Viaggio in un solo Paese, il
Benin, ma con uno sguardo che – grazie all’"Esortazione Apostolica Post-Sinodale", "Africae munus", e ad alcuni appuntamenti, primo tra tutti quello di domani con il Corpo Diplomatico, le Autorità Politiche e i Rappresentanti Religiosi – si allargherà inevitabilmente all’intero Continente, ai suoi problemi (che spesso solo la Chiesa ricorda organicamente alla Comunità Internazionale), ma soprattutto alle sue enormi potenzialità da non depredare in una sorta di "Neo-Colonialismo" Culturale.

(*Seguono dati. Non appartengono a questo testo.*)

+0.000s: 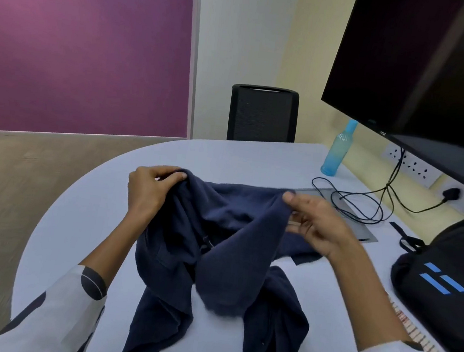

Non a caso, Benedetto XVI – con un "gesto" senza precedenti nei Viaggi – , incontrerà i bambini in una Parrocchia di
Cotonou!
Come a ribadire che essi sono il futuro e la
"Speranza" del Continente e del mondo, non un "di più" da "sterilizzare".
Ecco, il Papa in definitiva viaggia per portare "Speranza"!
Quella "Speranza" che per i
Cristiani ha il nome e il volto di Gesù Cristo. E viaggia per dire, non solo al "Sud" del Pianeta, ma anche al "Nord" sviluppato e oggi in profonda crisi, che è da questa "Speranza" che bisogna ripartire!